Source material Start Marker

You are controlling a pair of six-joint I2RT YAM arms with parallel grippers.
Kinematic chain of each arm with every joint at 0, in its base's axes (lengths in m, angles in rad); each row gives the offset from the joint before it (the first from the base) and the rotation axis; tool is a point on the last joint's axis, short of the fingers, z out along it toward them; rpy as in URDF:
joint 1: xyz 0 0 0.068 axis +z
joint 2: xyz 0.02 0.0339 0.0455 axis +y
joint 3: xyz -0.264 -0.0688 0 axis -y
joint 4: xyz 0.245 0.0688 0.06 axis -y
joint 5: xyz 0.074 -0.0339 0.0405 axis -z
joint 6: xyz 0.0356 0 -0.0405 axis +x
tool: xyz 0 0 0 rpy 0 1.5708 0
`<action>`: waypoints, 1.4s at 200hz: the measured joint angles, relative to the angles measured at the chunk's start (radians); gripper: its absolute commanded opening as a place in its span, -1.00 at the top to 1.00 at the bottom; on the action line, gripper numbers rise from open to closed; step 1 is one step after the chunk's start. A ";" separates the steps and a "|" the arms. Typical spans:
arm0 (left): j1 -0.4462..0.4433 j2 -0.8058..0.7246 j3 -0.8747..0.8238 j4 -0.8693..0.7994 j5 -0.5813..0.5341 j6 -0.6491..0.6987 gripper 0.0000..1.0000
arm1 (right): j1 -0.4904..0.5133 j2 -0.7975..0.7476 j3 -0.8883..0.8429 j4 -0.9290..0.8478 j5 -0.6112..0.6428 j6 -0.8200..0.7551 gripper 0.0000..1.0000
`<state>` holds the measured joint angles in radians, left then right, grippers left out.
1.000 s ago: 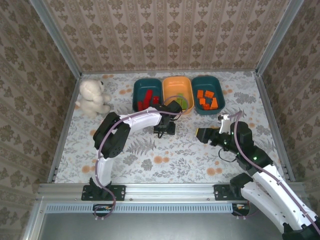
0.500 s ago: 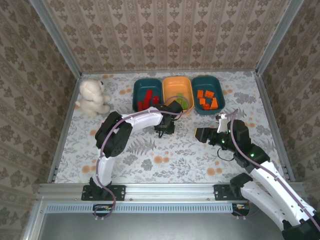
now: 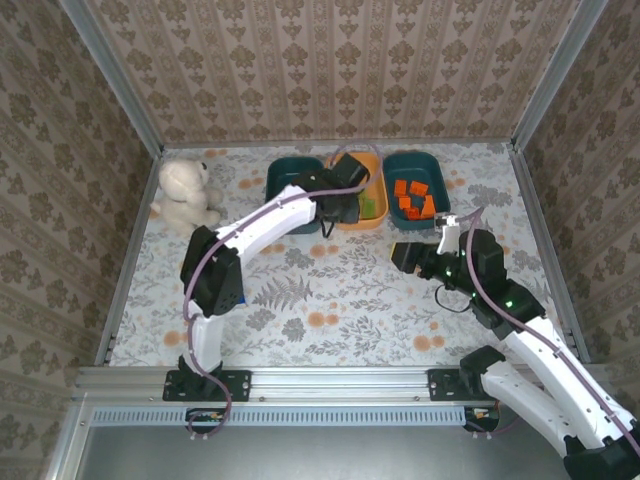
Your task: Sort the legos into containers by color
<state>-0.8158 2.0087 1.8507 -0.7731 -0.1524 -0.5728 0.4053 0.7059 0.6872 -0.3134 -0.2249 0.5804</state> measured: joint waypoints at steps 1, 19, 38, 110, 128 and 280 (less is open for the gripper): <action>0.001 0.000 0.004 0.002 0.000 0.002 0.43 | 0.000 0.000 0.000 0.000 0.000 0.000 -0.45; 0.037 0.075 0.174 -0.032 0.037 0.040 0.44 | 0.000 0.064 0.041 -0.003 0.037 0.000 -0.45; 0.074 0.190 0.336 -0.009 0.070 0.071 0.43 | 0.000 0.144 0.085 0.014 0.071 0.001 -0.45; 0.156 0.494 0.498 0.026 0.117 0.089 0.44 | 0.000 0.221 0.129 0.026 0.117 0.015 -0.45; 0.161 0.510 0.498 0.027 0.119 0.076 0.44 | 0.000 0.220 0.129 0.026 0.120 0.022 -0.45; 0.154 0.554 0.513 0.036 0.155 -0.060 0.16 | -0.006 0.232 0.129 0.019 0.136 0.026 -0.46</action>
<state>-0.6613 2.5622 2.3638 -0.7368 0.0029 -0.6327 0.3992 0.9375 0.8165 -0.2943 -0.0887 0.6060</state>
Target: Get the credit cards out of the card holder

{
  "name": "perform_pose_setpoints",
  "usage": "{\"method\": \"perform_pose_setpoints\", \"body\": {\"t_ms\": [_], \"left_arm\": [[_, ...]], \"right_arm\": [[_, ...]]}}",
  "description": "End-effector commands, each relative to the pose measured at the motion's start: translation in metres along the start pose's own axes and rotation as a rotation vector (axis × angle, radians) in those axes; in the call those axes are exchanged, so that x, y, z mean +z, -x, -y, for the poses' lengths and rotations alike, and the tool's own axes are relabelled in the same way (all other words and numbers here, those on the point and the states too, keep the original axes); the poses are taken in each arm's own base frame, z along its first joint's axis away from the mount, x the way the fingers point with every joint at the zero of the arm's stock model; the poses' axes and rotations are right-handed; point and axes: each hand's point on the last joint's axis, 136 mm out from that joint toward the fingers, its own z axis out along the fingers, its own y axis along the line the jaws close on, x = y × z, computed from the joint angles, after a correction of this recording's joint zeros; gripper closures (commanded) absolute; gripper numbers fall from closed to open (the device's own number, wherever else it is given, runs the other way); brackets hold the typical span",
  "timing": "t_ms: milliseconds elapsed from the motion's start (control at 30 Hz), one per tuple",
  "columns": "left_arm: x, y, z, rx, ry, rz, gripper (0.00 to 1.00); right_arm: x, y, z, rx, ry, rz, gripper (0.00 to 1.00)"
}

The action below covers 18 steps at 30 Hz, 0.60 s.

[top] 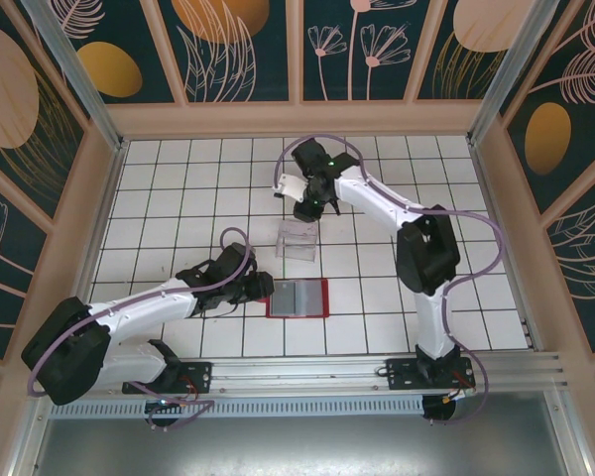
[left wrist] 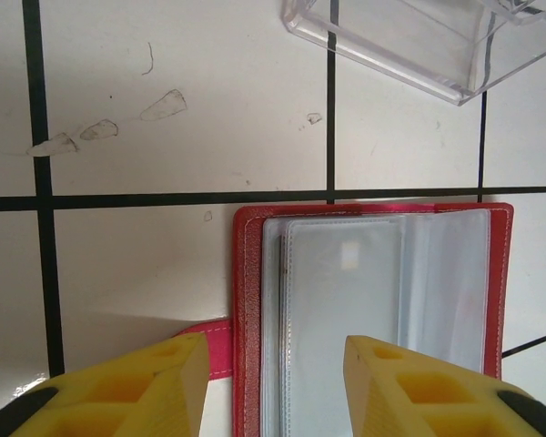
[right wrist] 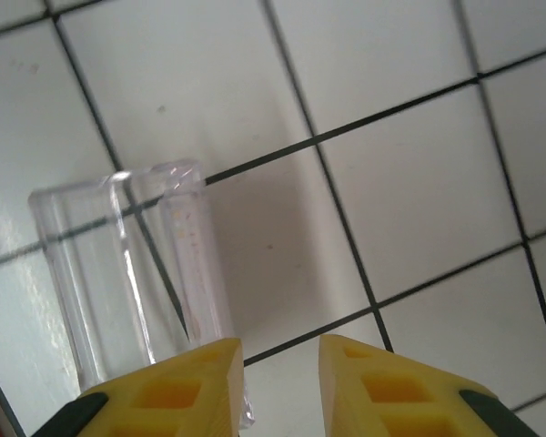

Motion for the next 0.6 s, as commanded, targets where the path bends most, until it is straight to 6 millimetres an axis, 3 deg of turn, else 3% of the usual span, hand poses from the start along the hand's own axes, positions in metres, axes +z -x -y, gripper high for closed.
{"method": "perform_pose_setpoints", "body": {"t_ms": [0, 233, 367, 567], "left_arm": [[0.003, 0.005, -0.006, 0.010, 0.019, 0.000, 0.55], [0.002, 0.016, -0.010, 0.013, 0.001, 0.005, 0.55], [0.002, 0.024, -0.014, 0.018, -0.003, 0.008, 0.55], [0.002, 0.036, -0.022, 0.013, 0.000, 0.019, 0.54]], "right_arm": [[-0.016, 0.015, 0.007, 0.238, -0.089, 0.104, 0.71], [-0.039, 0.011, -0.011, 0.716, -0.130, 0.201, 0.68], [-0.035, -0.004, -0.043, 0.937, -0.070, 0.122, 0.72], [-0.034, -0.021, -0.096, 1.040, -0.023, 0.023, 0.71]]}}
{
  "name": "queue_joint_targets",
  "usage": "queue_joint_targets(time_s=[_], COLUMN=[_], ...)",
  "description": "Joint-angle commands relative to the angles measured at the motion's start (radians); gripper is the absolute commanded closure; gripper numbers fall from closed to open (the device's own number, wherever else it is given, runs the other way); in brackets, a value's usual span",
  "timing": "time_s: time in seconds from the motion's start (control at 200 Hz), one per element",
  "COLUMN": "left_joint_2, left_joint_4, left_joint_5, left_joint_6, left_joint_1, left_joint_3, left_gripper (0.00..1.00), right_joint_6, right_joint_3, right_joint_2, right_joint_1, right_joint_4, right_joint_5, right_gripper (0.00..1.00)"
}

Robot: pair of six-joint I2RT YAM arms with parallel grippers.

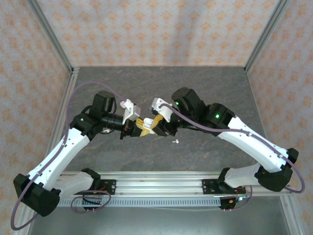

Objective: Insert wireless bluetooth earbuds into charging case

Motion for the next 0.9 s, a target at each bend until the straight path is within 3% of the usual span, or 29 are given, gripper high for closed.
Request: queue_joint_targets(time_s=[0.0,0.16,0.475,0.896], left_joint_2=[-0.015,-0.021,-0.032,-0.089], left_joint_4=[0.025,0.058,0.067,0.198], left_joint_5=[0.004,-0.003,-0.022,-0.269], left_joint_6=[0.017,-0.002,-0.01,-0.165], left_joint_1=[0.006,0.005,0.007,0.005], left_joint_3=[0.02,0.0,-0.008,-0.088], left_gripper=[1.0,1.0,1.0,1.0], right_joint_6=[0.075,0.136,0.242,0.609], right_joint_3=[0.009,0.036,0.054,0.14], right_joint_2=[-0.028,-0.022,-0.024,0.001], right_joint_1=[0.008,0.004,-0.032,-0.013], right_joint_4=[0.046,0.031,0.001,-0.076], right_joint_5=[0.025,0.039,0.074,0.27], right_gripper=[0.58,0.52,0.52,0.57])
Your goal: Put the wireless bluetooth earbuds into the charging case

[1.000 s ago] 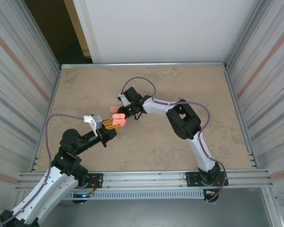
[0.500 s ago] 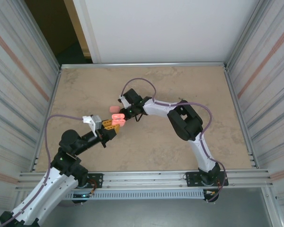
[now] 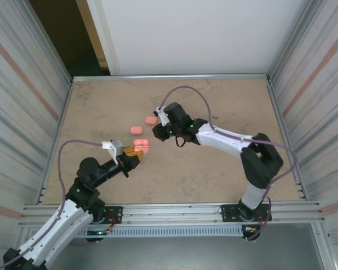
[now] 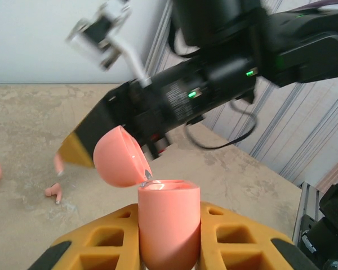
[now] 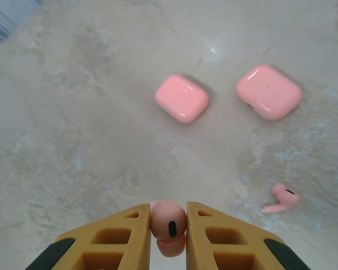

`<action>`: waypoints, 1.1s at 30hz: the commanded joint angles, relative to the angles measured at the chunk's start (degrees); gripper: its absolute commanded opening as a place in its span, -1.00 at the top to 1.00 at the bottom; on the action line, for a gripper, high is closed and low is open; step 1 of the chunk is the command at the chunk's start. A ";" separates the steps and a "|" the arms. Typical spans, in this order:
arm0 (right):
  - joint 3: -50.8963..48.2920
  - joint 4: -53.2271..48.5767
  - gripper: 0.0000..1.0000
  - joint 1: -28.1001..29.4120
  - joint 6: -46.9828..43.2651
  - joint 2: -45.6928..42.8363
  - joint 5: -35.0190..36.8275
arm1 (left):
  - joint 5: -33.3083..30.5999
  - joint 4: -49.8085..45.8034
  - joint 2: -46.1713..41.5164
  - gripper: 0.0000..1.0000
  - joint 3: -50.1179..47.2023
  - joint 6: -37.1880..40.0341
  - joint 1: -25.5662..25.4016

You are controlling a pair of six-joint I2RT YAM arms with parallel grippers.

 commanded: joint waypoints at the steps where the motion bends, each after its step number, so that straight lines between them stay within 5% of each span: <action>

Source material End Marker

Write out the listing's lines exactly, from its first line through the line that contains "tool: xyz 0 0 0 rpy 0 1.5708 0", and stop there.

You are controlling a pair of six-joint I2RT YAM arms with parallel grippers.
Kinematic chain of each arm with every joint at 0, in its base's axes (lengths in m, angles in rad); each row gives the offset from the joint before it (the first from the base) and the rotation axis; tool is a point on the last joint's axis, short of the fingers, z out along it toward them; rpy as in URDF:
joint 1: xyz 0 0 0.068 axis +z
joint 2: xyz 0.02 0.0339 0.0455 axis +y
joint 3: xyz -0.264 -0.0688 0 axis -y
joint 4: xyz 0.245 0.0688 0.06 axis -y
joint 5: xyz 0.074 -0.0339 0.0405 axis -z
joint 6: xyz 0.0356 0 -0.0405 axis +x
tool: xyz 0 0 0 rpy 0 1.5708 0

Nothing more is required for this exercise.